Information supplied section start

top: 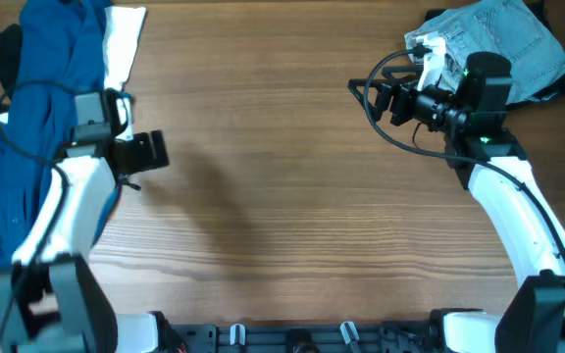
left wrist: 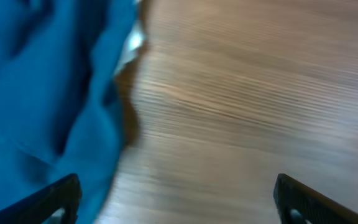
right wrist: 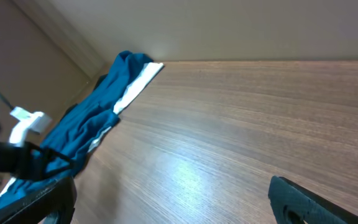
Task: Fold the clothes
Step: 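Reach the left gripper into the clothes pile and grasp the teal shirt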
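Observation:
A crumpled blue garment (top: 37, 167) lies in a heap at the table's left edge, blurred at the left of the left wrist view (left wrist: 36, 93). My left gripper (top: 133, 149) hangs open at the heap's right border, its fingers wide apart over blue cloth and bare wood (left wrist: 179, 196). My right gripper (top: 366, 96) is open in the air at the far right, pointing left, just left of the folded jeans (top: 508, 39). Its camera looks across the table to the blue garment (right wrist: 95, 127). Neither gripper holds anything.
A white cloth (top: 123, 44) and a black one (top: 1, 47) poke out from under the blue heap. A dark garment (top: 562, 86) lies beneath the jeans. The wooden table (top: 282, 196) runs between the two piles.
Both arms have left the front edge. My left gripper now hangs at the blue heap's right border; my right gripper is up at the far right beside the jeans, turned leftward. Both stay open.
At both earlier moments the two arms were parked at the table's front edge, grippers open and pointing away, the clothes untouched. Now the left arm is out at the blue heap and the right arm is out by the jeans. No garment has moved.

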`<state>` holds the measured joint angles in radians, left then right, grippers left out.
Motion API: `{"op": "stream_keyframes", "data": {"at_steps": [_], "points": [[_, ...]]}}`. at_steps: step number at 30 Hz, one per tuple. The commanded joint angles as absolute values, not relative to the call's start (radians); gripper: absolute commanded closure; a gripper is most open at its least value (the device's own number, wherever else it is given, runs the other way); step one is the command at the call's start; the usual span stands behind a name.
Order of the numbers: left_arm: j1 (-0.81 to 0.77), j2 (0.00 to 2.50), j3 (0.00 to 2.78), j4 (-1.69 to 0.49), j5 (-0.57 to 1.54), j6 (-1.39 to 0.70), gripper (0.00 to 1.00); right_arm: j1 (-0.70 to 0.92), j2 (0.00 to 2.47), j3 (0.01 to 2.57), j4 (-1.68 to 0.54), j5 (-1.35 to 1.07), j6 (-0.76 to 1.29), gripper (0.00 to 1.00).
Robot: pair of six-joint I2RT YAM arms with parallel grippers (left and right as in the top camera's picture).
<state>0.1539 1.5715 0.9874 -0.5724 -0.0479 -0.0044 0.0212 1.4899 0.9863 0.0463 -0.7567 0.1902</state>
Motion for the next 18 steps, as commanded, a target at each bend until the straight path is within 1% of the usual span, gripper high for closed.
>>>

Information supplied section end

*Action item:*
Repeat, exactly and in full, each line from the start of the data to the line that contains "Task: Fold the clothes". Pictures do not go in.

*Expected answer:*
top: 
left wrist: 
right wrist: 
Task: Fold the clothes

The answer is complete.